▶ [What you need to do]:
What lines of the data hold the string "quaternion"? Copy them all.

........

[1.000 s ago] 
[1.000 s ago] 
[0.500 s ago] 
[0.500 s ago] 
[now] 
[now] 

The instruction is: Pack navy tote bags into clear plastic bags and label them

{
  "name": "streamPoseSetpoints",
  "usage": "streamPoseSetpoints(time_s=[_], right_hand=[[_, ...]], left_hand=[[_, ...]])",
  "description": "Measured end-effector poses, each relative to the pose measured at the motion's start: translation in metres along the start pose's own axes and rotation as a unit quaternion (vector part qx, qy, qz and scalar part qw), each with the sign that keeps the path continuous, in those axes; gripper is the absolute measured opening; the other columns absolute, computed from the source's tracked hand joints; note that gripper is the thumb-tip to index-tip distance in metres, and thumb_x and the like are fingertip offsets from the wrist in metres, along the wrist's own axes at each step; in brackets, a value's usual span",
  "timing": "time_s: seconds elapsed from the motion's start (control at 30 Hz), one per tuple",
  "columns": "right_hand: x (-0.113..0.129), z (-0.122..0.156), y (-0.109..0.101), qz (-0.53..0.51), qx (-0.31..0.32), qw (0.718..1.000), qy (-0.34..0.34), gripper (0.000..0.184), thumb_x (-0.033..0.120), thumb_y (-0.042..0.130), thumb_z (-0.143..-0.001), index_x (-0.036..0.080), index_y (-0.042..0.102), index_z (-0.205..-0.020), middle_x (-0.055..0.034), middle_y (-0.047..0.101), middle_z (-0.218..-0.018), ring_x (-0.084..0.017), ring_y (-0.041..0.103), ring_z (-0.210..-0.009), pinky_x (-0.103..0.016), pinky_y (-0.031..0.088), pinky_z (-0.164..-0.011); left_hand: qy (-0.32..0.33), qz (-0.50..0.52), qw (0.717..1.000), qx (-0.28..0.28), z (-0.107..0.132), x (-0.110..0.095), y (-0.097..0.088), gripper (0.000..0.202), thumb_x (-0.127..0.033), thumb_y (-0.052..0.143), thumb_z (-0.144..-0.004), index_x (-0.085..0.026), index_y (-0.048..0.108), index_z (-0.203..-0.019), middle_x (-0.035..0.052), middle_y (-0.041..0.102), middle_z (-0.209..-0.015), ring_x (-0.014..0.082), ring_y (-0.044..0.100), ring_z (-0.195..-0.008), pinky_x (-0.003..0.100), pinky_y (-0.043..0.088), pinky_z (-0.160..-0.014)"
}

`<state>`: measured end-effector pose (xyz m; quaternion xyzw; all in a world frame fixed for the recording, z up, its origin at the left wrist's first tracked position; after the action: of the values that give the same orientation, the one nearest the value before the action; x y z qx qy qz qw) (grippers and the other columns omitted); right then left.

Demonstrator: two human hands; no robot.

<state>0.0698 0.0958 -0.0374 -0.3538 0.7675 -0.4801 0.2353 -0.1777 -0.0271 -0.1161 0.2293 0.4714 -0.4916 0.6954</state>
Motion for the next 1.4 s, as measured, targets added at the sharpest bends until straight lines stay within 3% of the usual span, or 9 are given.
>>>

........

▶ [Answer to the exercise]:
  "description": "Measured end-effector poses, each relative to the pose measured at the motion's start: translation in metres along the start pose's own axes and rotation as a unit quaternion (vector part qx, qy, qz and scalar part qw), each with the sign that keeps the path continuous, in those axes; gripper is the absolute measured opening; the other columns absolute, computed from the source's tracked hand joints; note that gripper is the thumb-tip to index-tip distance in metres, and thumb_x and the like are fingertip offsets from the wrist in metres, along the wrist's own axes at each step; in brackets, a value's usual span",
`<state>`: measured end-effector pose (xyz m; quaternion xyzw; all in a world frame fixed for the recording, z up, its origin at the left wrist's first tracked position; after the action: of the values that give the same orientation, the one nearest the value before the action; x y z qx qy qz qw) (grippers and the other columns omitted); right then left.

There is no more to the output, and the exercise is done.